UDI (Unique Device Identification) is the abbreviation of the unique identification of medical devices, which is composed of product identification and production identification, which can give each medical device product a unique "digital ID", realize the transparency and visualization of production, operation and use, and improve the traceability of products.
The UDI system consists of a UDI identifier, a ULID database, and an AIDC data carrier
The UDI identifier consists of two parts: the production identification PI and the product identification DI.
1.Production Identifier (PI):The production mark is dynamic information, which is used to identify the production information of medical device products, including serial number, batch number, production date and expiration date, etc., and can be used in conjunction with DI to point to a specific medical device product.
2.Product Identification (DI):The product identification is static information, which is the identification of the device product, including the unique identification of the registrant, the filing person, the model specification and packaging of the medical device.

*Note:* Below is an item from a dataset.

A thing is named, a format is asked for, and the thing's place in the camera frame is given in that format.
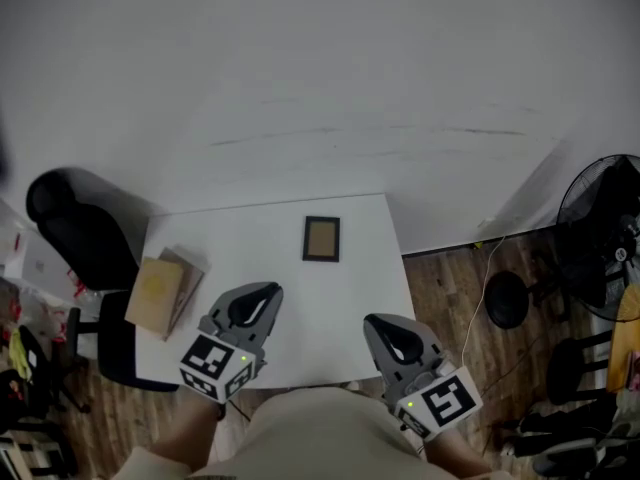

.Medical Device Unique Identification Management Information System (UDID):The unique identification database of medical devices "UDID" is organized and established by the State Drug Administration, and relevant standards and specifications for unique identification data of medical devices are formulated for public inquiry. The medical device unique identification management information system is mainly used for the declaration and management of medical device product identification (UDI-DI) and related information, and has the functions of UDI-DI maintenance, change and management.
4.AIDC Data Carrier:The UDI data carrier is the data medium through which the unique identification of a medical device is stored and/or transmitted. The UDI carrier of the device shall meet the requirements of machine identification (AIDC) and human eye readability (HRI), and can be in the form of one-dimensional barcode, two-dimensional barcode or RFID electronic tag.
According to the requirements of the "Rules for the Unique Identification System of Medical Devices" (hereinafter referred to as the "Rules") formulated by the State Food and Drug Administration:
Registrant The filing person shall submit its product identification in the registration and filing management system when applying for medical device registration, registration change or filing.
Registrant The filing person shall upload the product identification and related data to the unique identification database of medical devices before the product is put on sale.
The UDI traceability system integrates medical device usage information into the operation of the data system, identifies medical devices with adverse events, develops solutions to reported issues more quickly, enables focused and effective safety communication, and provides secure access to the original** with clear device marking information.